▸ **TASK DIRECTIONS**: Your answer must be one number: the count of lines below that hold the word "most".

▸ **SUPPLIED MATERIAL**:

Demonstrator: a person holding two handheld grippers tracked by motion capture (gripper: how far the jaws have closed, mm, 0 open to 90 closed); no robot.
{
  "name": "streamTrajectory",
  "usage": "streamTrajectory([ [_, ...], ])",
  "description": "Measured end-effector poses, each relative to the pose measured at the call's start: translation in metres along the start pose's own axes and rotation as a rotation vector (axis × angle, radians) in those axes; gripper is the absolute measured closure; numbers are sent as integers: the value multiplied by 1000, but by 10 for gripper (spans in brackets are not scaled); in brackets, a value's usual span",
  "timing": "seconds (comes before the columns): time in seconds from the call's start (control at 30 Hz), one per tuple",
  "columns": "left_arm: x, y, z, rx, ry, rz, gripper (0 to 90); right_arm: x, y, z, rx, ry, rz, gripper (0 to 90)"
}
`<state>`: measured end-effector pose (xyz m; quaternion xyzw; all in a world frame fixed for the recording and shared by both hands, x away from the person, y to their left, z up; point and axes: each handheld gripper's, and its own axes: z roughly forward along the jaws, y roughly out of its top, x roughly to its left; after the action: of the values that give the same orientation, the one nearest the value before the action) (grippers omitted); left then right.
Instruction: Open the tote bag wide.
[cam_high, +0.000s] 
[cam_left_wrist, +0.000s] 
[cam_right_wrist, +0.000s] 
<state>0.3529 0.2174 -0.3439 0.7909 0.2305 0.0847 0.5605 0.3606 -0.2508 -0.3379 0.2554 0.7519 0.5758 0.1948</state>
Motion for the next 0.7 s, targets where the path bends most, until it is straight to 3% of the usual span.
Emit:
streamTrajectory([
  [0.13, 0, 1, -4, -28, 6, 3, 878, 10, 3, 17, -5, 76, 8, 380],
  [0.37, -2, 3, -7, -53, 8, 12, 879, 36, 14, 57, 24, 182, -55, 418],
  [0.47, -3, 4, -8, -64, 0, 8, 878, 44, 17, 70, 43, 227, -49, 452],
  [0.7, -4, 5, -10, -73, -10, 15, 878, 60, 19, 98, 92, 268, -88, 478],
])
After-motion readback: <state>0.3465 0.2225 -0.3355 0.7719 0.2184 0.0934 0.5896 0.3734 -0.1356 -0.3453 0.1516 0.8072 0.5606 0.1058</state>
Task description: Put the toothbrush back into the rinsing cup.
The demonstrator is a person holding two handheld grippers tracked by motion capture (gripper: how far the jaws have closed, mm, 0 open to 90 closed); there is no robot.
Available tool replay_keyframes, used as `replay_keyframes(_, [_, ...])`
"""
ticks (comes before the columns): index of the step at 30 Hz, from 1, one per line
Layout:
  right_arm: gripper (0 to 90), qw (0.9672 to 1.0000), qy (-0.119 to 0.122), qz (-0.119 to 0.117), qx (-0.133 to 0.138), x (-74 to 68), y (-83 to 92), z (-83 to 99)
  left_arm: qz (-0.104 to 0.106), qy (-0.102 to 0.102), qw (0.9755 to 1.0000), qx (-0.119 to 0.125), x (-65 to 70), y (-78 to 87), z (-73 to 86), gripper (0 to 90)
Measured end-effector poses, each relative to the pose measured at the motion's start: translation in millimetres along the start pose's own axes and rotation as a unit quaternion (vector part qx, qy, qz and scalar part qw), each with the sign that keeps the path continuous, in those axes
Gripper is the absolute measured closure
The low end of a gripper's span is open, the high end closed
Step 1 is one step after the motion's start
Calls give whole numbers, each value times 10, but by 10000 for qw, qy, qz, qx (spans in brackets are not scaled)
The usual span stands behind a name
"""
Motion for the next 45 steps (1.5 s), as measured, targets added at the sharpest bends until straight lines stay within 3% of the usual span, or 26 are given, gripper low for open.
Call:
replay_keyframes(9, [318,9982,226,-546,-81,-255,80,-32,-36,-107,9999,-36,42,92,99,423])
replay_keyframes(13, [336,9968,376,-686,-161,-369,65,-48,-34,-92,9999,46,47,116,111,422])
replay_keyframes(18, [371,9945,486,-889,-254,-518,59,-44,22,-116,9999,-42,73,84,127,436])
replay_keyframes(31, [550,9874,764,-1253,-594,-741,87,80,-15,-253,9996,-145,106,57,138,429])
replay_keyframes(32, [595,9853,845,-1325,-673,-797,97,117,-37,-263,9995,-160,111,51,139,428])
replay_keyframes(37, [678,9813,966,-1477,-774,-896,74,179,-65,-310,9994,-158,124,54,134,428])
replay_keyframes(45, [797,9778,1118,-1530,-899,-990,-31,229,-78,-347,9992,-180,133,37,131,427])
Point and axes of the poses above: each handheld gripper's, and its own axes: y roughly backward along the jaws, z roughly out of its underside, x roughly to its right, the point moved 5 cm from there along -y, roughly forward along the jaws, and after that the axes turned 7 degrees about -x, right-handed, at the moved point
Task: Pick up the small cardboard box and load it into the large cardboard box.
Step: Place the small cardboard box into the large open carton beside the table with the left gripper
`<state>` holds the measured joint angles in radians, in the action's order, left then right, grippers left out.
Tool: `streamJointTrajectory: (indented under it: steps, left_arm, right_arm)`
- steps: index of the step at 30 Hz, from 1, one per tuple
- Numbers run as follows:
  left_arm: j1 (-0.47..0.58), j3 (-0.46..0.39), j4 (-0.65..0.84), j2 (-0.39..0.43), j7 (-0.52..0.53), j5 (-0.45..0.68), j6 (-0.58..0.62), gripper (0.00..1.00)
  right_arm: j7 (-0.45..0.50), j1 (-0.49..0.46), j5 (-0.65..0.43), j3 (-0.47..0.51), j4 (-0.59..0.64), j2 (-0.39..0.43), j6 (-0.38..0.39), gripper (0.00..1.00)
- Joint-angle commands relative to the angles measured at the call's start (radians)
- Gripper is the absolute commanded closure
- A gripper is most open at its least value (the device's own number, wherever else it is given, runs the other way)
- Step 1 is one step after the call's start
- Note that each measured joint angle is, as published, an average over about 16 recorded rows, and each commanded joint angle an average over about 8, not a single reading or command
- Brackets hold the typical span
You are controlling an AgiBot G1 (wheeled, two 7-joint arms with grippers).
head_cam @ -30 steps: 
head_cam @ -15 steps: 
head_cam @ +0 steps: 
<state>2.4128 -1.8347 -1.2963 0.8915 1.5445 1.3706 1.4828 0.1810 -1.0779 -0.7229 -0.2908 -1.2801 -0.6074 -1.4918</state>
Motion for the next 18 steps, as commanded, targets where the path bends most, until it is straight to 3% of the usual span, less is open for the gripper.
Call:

▸ **SOLVED EXERCISE**: 3